Capítulo 39

Angelo Pineiro, Blanket, admiró la habitación. Últimamente había tenido muy pocas ocasiones de empaparse de ella. Había prestado atención cuando llamó su contacto, pero luego se despistó. Contempló los hermosos retratos al óleo de la familia de Michael que cubrían las paredes rojo cereza. El linaje se remontaba muchas generaciones atrás. Aquellos cuadros tenían algo de romántico, y Blanket confiaba en que algún día lo recordaran así, como un hombre cuya vida era merecedora de un cuadro como aquéllos. Iba camino de ello, no había duda.

Con sus ventanas altas, sus columnas de mármol y sus alfombras persas auténticas, el ático de Michael DiForio era verdaderamente un museo de arte moderno. Blanket miró a DiForio, que, sentado en su sillón de cuero Salerno, tenía los ojos fijos en el techo como si esperara una intervención divina. Las voces del teléfono sonaban llenas de interferencias, apenas se entendían. Cuando la comunicación se cortó, Blanket esperó la reacción de Michael. Sólo recibió silencio.

– ¿Has oído eso, Mike? -Blanket casi veía girar los engranajes en la cabeza de Michael DiForio. No había duda de que la policía llegaría en cuestión de minutos. Eso por no hablar de que aquel maldito bala perdida de Barnes no aparecía por ninguna parte. Blanket conocía a Barnes tan bien como podía conocerse a un fantasma. El asesino era un purasangre, imposible de detener, de valor incalculable cuando llevaba las anteojeras puestas. Pero se había perdido por el camino. Por lo visto recuperar el paquete era ahora secundario para Barnes, y ése era el problema.

– Llama al Hacha -dijo por fin DiForio mientras se levantaba y se acercaba a la balaustrada de madera labrada-. Quiero darle una última oportunidad a ese cretino.

Blanket vio que tenía los nudillos blancos de agarrarse a la silla. Sabía lo mucho que necesitaba Michael aquel paquete, cuánto tiempo y dinero había gastado acumulando los tesoros que contenía. Si caía en las manos equivocadas, podía retrasar años sus operaciones; quizá décadas. Michael perdería su gran oportunidad (quizá la única) de apoderarse de aquella mísera ciudad.

El puto Gustofson… El tipo estaba en las últimas cuando DiForio le ofreció aquel encargo. Y luego aquel yonqui de mierda lo había echado todo a perder a lo grande. Por la razón que fuera, Luis Guzmán, el intermediario, no había recibido el álbum. Ahora John Fredrickson estaba muerto y estaba a punto de estallar una tormenta del tamaño de tres estados.

– Jefe, ¿quieres que vaya con algunos hombres a ese edificio, a ver si encuentro a Parker?

Michael negó con la cabeza. Tenía los ojos cerrados.

– Cuando llegues el edificio estará lleno de policías y federales. Si sólo mandamos a Barnes, puede que haya todavía una oportunidad de que entre y salga sin que lo vean. Si mandaras a tus hombres, sería como si un grupo de niños retrasados intentara manejar un buldózer.

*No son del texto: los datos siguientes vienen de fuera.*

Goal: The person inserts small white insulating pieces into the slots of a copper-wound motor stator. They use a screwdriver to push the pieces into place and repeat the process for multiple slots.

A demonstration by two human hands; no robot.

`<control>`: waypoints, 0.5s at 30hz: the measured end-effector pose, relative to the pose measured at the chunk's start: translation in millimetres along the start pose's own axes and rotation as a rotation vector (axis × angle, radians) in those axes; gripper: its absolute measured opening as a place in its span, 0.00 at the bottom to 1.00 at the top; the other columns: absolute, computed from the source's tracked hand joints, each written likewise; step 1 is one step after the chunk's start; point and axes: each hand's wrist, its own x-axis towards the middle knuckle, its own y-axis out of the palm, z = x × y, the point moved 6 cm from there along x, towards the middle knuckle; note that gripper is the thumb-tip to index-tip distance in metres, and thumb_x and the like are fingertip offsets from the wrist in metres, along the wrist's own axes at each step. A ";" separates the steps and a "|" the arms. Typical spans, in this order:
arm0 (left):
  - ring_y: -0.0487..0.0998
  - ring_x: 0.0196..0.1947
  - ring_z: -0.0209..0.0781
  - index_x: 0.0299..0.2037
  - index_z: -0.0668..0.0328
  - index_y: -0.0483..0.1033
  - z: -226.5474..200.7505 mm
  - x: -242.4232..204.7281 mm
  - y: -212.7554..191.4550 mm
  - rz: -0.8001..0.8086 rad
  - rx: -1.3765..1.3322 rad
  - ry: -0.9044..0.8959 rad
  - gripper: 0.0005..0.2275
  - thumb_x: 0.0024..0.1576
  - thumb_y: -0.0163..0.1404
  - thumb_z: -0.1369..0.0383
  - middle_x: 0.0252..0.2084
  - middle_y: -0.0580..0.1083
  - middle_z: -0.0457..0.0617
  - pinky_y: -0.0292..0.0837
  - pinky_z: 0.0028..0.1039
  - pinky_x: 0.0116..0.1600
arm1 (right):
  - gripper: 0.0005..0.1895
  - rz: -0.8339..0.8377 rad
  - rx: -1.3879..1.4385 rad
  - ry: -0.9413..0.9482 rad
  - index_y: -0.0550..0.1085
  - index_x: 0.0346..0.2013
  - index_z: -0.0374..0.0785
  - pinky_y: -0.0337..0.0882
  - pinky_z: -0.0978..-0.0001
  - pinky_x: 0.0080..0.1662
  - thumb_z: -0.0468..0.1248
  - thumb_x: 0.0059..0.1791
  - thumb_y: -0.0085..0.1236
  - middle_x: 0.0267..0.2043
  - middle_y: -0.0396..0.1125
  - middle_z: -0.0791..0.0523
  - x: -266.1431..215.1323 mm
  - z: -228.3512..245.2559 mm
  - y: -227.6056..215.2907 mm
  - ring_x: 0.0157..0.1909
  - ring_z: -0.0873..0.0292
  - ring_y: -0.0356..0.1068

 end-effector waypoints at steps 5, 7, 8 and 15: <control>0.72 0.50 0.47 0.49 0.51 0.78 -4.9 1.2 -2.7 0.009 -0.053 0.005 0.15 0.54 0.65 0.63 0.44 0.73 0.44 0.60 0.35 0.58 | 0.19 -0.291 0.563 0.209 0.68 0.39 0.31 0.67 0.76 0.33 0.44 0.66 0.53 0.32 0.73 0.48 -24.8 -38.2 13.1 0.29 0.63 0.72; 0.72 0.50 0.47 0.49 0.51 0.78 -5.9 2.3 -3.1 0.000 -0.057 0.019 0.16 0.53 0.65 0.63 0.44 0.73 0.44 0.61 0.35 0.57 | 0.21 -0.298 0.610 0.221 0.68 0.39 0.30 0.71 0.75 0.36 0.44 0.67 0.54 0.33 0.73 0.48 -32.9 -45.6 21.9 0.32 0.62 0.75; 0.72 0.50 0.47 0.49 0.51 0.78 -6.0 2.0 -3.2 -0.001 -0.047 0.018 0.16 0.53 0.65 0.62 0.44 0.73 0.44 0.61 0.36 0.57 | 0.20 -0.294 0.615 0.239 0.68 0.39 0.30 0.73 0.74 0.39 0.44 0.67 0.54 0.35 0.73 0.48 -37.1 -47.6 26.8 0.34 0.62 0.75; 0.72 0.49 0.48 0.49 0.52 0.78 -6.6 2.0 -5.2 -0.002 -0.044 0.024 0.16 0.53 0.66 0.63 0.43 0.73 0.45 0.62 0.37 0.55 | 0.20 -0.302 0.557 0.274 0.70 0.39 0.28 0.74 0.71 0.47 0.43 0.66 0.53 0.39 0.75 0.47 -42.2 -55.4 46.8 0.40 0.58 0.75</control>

Blanket extendió las manos, suplicante.

– Mike, no creo que Barnes siga comprometido con, ya sabes, con la causa. Creo que quiere matar a Parker. Me parece que nuestro paquete ya no está en su lista de prioridades.

DiForio se pasó una mano por el pelo. Blanket consideraba la capacidad de reflexión de Michael una fuente de orgullo para toda la organización. Tener un líder impetuoso era como tener un líder y no tener plan, ni visión de conjunto, y cualquier organización así dirigida estaba abocada al fracaso. Michael, en cambio, siempre tenía un plan. Pero había sido imposible prever aquella situación.

El plan debería haber sido infalible. Los Guzmán nunca fallaban. Hans Gustofson estaba al borde de la ruina y era maleable. John Fredrickson era el más leal de los empleados. Parker era el comodín de la baraja que no podían haber previsto. Y, cómo no, lo había echado todo a perder. Un reloj de precisión hecho añicos por un martillo invisible.

Michael fijó de pronto los ojos en él.

– Manda cuatro hombres a ese edificio de la 80 Este. Quiero que hagan todo lo posible por encontrar a Parker antes que la policía. Y diles que se mantengan alerta por si ven a Barnes. Es imposible saber de qué es capaz ese hombre.

– Tienes razón, Mike -Blanket se dio la vuelta para salir.

– Espera, Angelo.

Blanket se volvió.

– ¿Sí, jefe?

– Asegúrate de que los cuatro que mandas son prescindibles.